Begrijpen dat Neanderthaler-gemeenschappen potentieel kleiner en meer geïsoleerd waren, zou de sleutel kunnen zijn tot het begrijpen van hun uitsterven. Genetische isolatie wordt algemeen beschouwd als een nadeel voor de populatiefitheid van de genenpool.

“Het is altijd goed dat een bevolking in contact staat met andere bevolkingsgroepen”, zegt Vimala. “Als je lange tijd geïsoleerd bent, beperk je de genetische variatie die je hebt, wat betekent dat je minder goed in staat bent je aan te passen aan veranderende klimaten en ziekteverwekkers. Het beperkt je ook sociaal omdat je geen kennis deelt of je niet ontwikkelt als een bevolking.”

Er zal van meer Neanderthaler-genomen de sequentie moeten worden bepaald om echt te begrijpen hoe hun populaties waren gestructureerd en wat uiteindelijk tot hun uitsterven leidde. Wetenschappers vermoeden dat klimaatverandering, toegenomen concurrentie en kruising met mensen, en mogelijk dit isolement en gebrek aan verbinding met soortgenoten, ongeveer 40.000 jaar geleden hebben geleid tot de uiteindelijke ondergang van de Neanderthalers.

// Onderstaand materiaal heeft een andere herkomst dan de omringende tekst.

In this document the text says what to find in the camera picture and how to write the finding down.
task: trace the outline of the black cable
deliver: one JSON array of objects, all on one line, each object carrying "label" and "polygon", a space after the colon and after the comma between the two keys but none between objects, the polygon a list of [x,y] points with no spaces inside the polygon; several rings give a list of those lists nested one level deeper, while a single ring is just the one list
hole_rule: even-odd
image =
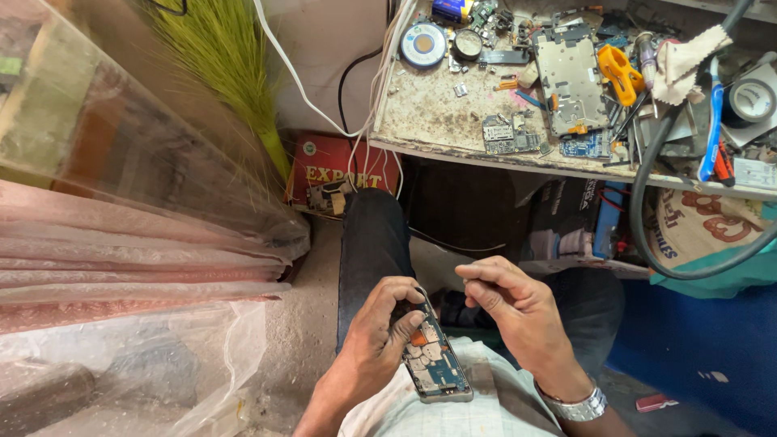
[{"label": "black cable", "polygon": [[[387,28],[391,24],[391,21],[394,20],[395,10],[396,10],[396,4],[394,0],[388,0],[386,2],[386,27]],[[348,131],[348,125],[345,122],[345,113],[343,112],[343,85],[345,84],[345,78],[348,76],[348,73],[354,69],[354,67],[356,67],[357,65],[359,65],[360,63],[368,59],[372,59],[378,56],[381,52],[383,52],[383,46],[380,46],[380,48],[377,49],[376,51],[373,51],[370,54],[366,54],[358,58],[356,61],[351,62],[350,65],[348,65],[348,67],[343,72],[343,75],[340,76],[340,86],[337,88],[337,107],[340,109],[340,120],[343,122],[343,130],[347,134],[349,134],[350,132]],[[348,138],[348,145],[350,146],[350,150],[353,151],[354,142],[350,138]],[[356,170],[356,174],[358,175],[359,163],[357,162],[355,155],[354,155],[354,170]]]},{"label": "black cable", "polygon": [[174,16],[185,16],[187,12],[189,12],[189,0],[181,0],[181,10],[176,11],[175,9],[168,8],[167,6],[160,5],[159,3],[155,2],[154,0],[146,0],[146,2],[151,3],[152,5],[156,6],[157,9],[161,9],[168,14],[174,15]]},{"label": "black cable", "polygon": [[[726,33],[730,33],[734,26],[736,26],[739,19],[742,18],[753,1],[754,0],[739,0],[737,2],[731,11],[731,14],[723,21],[723,29]],[[728,260],[717,265],[704,267],[694,271],[676,271],[664,267],[661,262],[655,258],[647,244],[641,213],[643,199],[645,197],[645,187],[647,185],[647,180],[650,177],[650,172],[653,169],[653,163],[661,152],[661,149],[664,147],[669,131],[671,131],[674,122],[685,108],[685,104],[686,103],[671,107],[669,111],[667,111],[664,118],[661,119],[657,134],[653,137],[653,141],[650,142],[650,145],[645,151],[642,165],[639,166],[639,169],[636,172],[636,178],[634,179],[634,184],[632,186],[632,198],[630,203],[632,214],[629,215],[629,224],[631,225],[632,234],[634,235],[634,245],[637,252],[653,270],[667,278],[690,281],[721,274],[753,257],[777,237],[777,221],[774,221],[753,243],[747,245],[747,247],[740,250],[733,257],[730,257]]]}]

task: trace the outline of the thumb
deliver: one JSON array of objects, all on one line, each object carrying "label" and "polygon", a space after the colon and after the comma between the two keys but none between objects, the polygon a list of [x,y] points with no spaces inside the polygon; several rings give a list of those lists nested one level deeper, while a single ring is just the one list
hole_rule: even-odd
[{"label": "thumb", "polygon": [[482,281],[468,281],[464,291],[467,296],[477,301],[497,323],[513,309],[510,304],[504,301],[504,297],[497,290]]},{"label": "thumb", "polygon": [[391,336],[388,337],[384,350],[391,354],[392,357],[399,358],[402,356],[402,350],[410,342],[410,335],[416,332],[424,318],[423,311],[415,310],[397,320],[391,328]]}]

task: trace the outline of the cloth rag
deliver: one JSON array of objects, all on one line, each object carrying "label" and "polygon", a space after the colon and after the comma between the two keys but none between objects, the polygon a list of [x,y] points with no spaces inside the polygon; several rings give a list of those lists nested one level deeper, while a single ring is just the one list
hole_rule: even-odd
[{"label": "cloth rag", "polygon": [[705,30],[685,44],[671,41],[664,43],[659,47],[656,58],[658,72],[653,85],[653,97],[675,106],[685,98],[691,103],[702,102],[702,88],[696,85],[699,64],[712,53],[732,43],[721,25]]}]

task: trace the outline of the silver watch band
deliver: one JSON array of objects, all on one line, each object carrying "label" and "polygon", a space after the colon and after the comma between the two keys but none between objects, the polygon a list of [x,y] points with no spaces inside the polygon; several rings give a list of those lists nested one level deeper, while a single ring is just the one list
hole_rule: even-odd
[{"label": "silver watch band", "polygon": [[545,401],[545,405],[548,406],[550,412],[556,417],[568,421],[592,421],[605,413],[607,397],[596,385],[596,381],[591,380],[591,382],[594,383],[594,392],[589,397],[573,404],[568,404],[548,396],[539,388],[536,380],[535,389],[537,389],[537,393],[542,397],[542,400]]}]

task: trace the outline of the green broom bristles
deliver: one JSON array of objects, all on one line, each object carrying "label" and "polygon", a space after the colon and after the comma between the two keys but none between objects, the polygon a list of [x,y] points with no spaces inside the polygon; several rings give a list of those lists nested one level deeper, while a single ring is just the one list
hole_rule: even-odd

“Dit is aan de meer speculatieve kant, maar zelfs het idee om meer te kunnen communiceren en kennis te delen is iets dat mensen doen, wat Neanderthalers tot op zekere hoogte misschien niet hebben gedaan, vanwege hun geïsoleerde levensstijl die zich in kleinere groepen heeft georganiseerd.” zegt de studie. “En dat is een belangrijke vaardigheid om te hebben. We zien bewijs dat vroegmoderne mensen in Siberië zogenaamde paringsnetwerken vormen om inteeltproblemen te voorkomen terwijl ze in kleine gemeenschappen leven, iets wat we niet bij Neanderthalers hebben gezien.”